Qu’est-ce que "l’autre côté de l’œil" où les choses retrouvent une réalité antérieure ? Le lieu de l’ordinaire des jours ? Ou le signe que l’œil peut deux sortes de regards, et que d’une bascule à l’autre il saurait saisir ce que "la pierre, les plantes, les animaux" disent. L’oreille aussi saurait entendre "des sons inouïs (…) venus de nulle part".
Et pourtant…
"Combien de fois faudra-t-il repeindre à la chaux de toutes nuances des couleurs de l’arc-en-ciel le malheur des pauvres, la misère sans espoir et l’horreur des enfants malades ?"
Oscillation de la pensée entre des promesses de sens, dans l’écoute possible de plus que nos langues, et une réalité qui échappe à la "grande idée que de vivre et d’inventer l’existence".
La rose et l’abeille "ne s’inquiètent pas"…… /…... "De quitter la table". Nous oui, qui pensons la mort et tenons à nos rêves, avec notre "œil insatiable".
Oscillation, encore, entre corps "scaphandre pesant", ou "cosse somnolente", et "l’autre côté des miroirs de la chair", où peut être appelée la "lumière".
"Lumière, diffuse encore, rejoins-moi (…), rejoins-moi j’ai besoin d’être plus large que la cosse somnolente qui me tient"

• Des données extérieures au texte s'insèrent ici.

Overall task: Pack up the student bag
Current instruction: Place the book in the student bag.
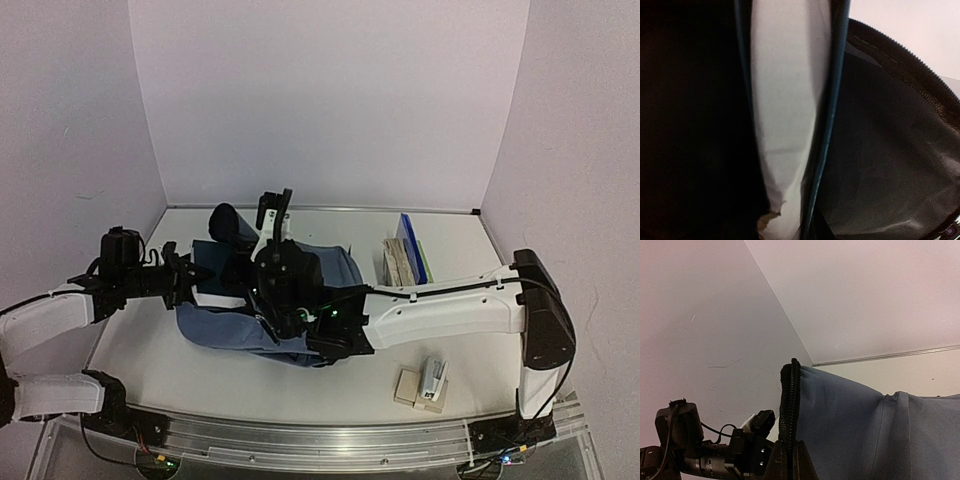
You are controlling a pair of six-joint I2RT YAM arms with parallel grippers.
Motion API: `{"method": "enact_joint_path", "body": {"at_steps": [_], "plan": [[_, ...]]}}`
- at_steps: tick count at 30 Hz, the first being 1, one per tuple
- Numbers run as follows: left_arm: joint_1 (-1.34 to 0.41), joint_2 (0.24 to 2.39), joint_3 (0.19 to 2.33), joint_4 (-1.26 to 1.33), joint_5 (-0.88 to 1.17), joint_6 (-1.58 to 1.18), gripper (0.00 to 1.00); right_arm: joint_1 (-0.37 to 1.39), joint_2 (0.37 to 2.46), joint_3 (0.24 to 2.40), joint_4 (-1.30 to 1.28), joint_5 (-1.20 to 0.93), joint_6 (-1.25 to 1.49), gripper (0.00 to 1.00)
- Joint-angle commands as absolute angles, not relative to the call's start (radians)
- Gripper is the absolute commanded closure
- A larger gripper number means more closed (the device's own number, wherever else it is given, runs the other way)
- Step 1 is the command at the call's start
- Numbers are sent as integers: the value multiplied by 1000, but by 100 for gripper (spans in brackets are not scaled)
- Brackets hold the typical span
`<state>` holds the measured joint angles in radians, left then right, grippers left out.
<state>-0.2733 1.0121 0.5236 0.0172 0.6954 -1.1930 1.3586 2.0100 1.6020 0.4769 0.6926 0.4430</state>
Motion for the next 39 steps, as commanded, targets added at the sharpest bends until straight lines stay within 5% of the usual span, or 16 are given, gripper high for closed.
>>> {"method": "enact_joint_path", "body": {"at_steps": [1,22,34,37,39], "plan": [[-367,1115,588,258,623,-1192,100,1365,2010,1610,570,710,456,100],[-416,1584,767,229,670,-1020,82,1365,2049,1598,570,732,457,100],[-396,1292,840,-255,359,-794,27,1365,2014,1485,517,784,508,99],[-386,1188,842,-397,287,-770,18,1365,2004,1456,505,775,524,87],[-372,1112,842,-473,240,-759,12,1365,1990,1439,498,763,526,63]]}}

Cette lumière appelée n’est pas que du jour. Ce n’est pas non plus "la lumière noire qui fonde le monde". Ce serait ce qui déchiffrerait ce noir fondateur. Désir de sens, rejoindre la joie des dauphins, et "nager en pleine lumière comme un vitrail éclairé à midi". Conscience d’un savoir venu de ce "mystère intérieur" qui peut être "maître de voir l’invisible", et conscience des échos de ce savoir.
L’enjeu serait de pouvoir à la fois "porter l’invisible" et "toucher du doigt le visible". Alors il serait possible de "goûter à l’infini" au-delà des limites charnelles. Alors il pourrait "côtoyer l’immense", comme l’oiseau dans son vol. Et traverser l’écran qui cache "notre âme" ? Toujours aller vers ce que peut-être on pourrait comprendre, le tentant "jusqu’à brûler nos yeux".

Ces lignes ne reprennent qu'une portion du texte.